Please educate me here.  Without actually looking
up what 754 specifies, my intuition would tell
me that roundToZero(+inf) would be HUGE (i.e.
the largest representable number)
and roundUp(HUGE) would be +inf.

(That is, for what it's worth in this context.)

Baker

On 03/01/2012 10:09 AM, Vincent Lefevre wrote:
On 2012-02-29 11:43:45 -0500, Michel Hack wrote:
Vincent Lef?vre wrote, in reply to Dan Zuras:
       Coercion: mid_F(X) = if (abs_F(round2Nearest_F(mid(X))) = +inf)
                               then roundToZero_F(mid(X))
                            else round2Nearest_F(mid(X))

For X = [0,+inf], this would give:
   * mid(X) = +inf
   * abs_F(round2Nearest_F(mid(X))) = +inf
   * roundToZero_F(mid(X)) = roundToZero_F(+inf) = +inf

while I think you wanted Fmax_F. I don't think you can avoid it,
except artificially, e.g. with nextDown(+inf).

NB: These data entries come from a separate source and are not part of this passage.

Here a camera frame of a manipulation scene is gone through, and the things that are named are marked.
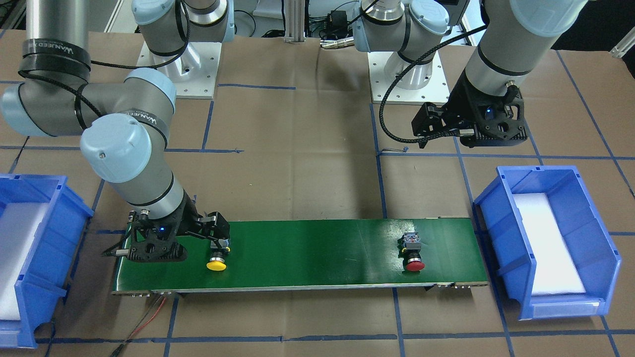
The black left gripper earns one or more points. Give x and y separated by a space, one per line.
465 105

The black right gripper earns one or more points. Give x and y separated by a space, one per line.
190 216

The yellow mushroom push button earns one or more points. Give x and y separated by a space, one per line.
216 261

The red mushroom push button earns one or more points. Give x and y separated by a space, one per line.
410 246

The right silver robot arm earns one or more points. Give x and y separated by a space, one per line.
124 129

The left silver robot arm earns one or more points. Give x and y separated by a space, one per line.
516 34

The green conveyor belt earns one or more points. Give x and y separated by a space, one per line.
316 255

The blue storage bin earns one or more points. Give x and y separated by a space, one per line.
41 281
592 249

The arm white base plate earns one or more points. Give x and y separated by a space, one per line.
424 83
194 72

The aluminium frame post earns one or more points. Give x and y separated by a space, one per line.
295 14

The "roundToZero" applies to the entire operation, in the spirit of 754,
where there is only one rounding after a conceptually-exact computation.
So there is nothing artificial about ending up with Fmax_F.

No, roundToZero does not apply to entire operations (this makes no
sense), but to unrounded results. Here the unrounded result mid(X)
is +inf, because at Level 1:

   (inf(X) + sup(X)) / 2 = (0 + (+inf)) / 2 = (+inf) / 2 = +inf

Then the rounded result is roundToZero_F(+inf) = +inf.